Когда Кристофер был с ними, она любила сидеть на берегу и смотреть, как он и Куин играют голыми в воде. Кристофер, полный храбрости и визжащий от радости, бешено плескался пухленькими ручками и ножками, уверенный, что если вода подберется близко к его носу, то сильные руки подхватят его и крепко сожмут в объятиях. Если игра продолжалась достаточно долго, он начинал отталкиваться от блестящей, загорелой отцовской груди, и тянулся рукой к тихому уюту берега.

— Хорошо, мой друг, — довольно посмеивался Куин, выходя из воды и передавая Кристофера его матери. — Я знаю, чего ты хочешь, и не могу осуждать тебя.
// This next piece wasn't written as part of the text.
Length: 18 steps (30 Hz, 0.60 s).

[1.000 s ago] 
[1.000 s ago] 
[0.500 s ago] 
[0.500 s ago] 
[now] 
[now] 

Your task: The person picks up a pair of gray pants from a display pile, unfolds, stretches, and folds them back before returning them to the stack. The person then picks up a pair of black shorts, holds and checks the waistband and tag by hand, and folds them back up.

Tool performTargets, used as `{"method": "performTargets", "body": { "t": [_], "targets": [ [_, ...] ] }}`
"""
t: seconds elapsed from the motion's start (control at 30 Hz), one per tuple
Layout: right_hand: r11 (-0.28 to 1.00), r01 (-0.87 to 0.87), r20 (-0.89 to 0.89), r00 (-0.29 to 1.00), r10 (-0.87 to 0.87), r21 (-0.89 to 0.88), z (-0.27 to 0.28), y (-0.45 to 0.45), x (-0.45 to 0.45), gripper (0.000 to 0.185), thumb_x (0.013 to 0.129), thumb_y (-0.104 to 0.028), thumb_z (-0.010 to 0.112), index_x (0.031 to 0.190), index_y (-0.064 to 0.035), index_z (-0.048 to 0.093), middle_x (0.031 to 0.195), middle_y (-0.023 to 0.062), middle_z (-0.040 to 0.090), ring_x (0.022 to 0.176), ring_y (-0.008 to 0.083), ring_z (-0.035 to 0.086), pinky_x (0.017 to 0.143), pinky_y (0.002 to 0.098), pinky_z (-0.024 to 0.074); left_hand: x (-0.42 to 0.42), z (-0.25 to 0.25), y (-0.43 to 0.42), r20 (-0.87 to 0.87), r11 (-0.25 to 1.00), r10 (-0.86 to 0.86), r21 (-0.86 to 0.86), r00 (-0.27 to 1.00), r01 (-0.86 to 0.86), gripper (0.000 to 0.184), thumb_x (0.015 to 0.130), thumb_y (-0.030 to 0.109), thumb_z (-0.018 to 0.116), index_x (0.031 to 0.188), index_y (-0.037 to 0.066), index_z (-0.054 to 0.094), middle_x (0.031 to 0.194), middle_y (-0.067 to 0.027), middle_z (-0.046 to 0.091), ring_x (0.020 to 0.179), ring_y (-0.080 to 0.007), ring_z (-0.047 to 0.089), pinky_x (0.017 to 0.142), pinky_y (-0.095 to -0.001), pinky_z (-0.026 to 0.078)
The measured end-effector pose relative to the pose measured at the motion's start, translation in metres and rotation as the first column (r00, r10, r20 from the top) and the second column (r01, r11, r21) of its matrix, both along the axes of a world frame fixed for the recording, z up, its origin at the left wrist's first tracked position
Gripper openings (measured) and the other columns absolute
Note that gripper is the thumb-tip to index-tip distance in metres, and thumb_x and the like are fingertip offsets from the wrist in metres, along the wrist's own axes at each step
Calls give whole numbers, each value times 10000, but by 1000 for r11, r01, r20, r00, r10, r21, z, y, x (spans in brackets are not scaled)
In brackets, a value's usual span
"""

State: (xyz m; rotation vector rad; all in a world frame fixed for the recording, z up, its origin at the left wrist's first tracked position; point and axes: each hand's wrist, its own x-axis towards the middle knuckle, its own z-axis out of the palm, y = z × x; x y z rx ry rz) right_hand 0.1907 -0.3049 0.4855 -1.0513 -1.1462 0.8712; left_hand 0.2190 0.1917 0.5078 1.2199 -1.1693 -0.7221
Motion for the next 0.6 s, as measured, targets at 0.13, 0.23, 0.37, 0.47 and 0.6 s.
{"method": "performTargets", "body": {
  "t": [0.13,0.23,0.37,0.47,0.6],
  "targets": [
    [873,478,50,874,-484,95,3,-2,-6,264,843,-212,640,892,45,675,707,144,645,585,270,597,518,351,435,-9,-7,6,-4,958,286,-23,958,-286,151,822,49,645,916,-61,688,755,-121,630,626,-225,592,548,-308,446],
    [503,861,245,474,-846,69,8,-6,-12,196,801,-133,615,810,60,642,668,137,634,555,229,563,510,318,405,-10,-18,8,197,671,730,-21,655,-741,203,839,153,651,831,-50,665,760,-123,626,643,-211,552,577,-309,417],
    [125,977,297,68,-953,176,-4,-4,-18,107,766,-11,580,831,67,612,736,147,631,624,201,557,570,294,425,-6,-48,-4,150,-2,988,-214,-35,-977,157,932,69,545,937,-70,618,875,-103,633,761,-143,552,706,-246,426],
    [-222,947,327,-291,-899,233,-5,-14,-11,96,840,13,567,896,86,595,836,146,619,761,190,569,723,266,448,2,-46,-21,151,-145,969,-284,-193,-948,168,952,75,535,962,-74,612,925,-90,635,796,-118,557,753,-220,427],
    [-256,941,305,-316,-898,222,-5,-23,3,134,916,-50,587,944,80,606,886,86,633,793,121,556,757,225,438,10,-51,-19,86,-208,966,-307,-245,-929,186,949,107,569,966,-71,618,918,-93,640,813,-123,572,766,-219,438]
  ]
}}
В то время, как она прикладывала Кристофера к груди, он одевал брюки и растягивался возле нее. С босыми ногами, загорелой на солнце кожей, влажными, распущенными волосами, они больше походили на семью цыган, нежели на Коуплендов из Кейп Кросс.

Однажды пополудни в июле они возвращались с пруда с Кристофером, спящим на плече у отца. — Это был чудесный день, правда, любимый? — сказала Ноэль, посылая Куину сокрушительную улыбку, заставлявшую его раньше завидовать всем, кому она доставалась. Потом она поцеловала его. Кристофер проснулся и начал протестовать. Усадив его поиграться на траве, они продолжили свое приятное времяпровождение, и не услышали приближение экипажа, пока он не подъехал почти вплотную к дому. Ноэль неохотно оторвалась от своего мужа и зашагала навстречу прибывшим. — Кто это может быть?

Экипаж остановился и грум спрыгнул на землю, чтобы открыть дверцу. Ноэль увидела, как появилась маленькая, расшитая туфелька, затем кайма розового платья и следом сама Констанс Пейл Коупленд. Ее подпрыгивающие золотисто-каштановые локоны были такими же густыми и блестящими как всегда, а изумрудно-зеленые глаза сверкали.

— Моя дорогая, дорогая девочка! — Порхнув в объятия Ноэль, она принесла за собой знакомый аромат фиалок.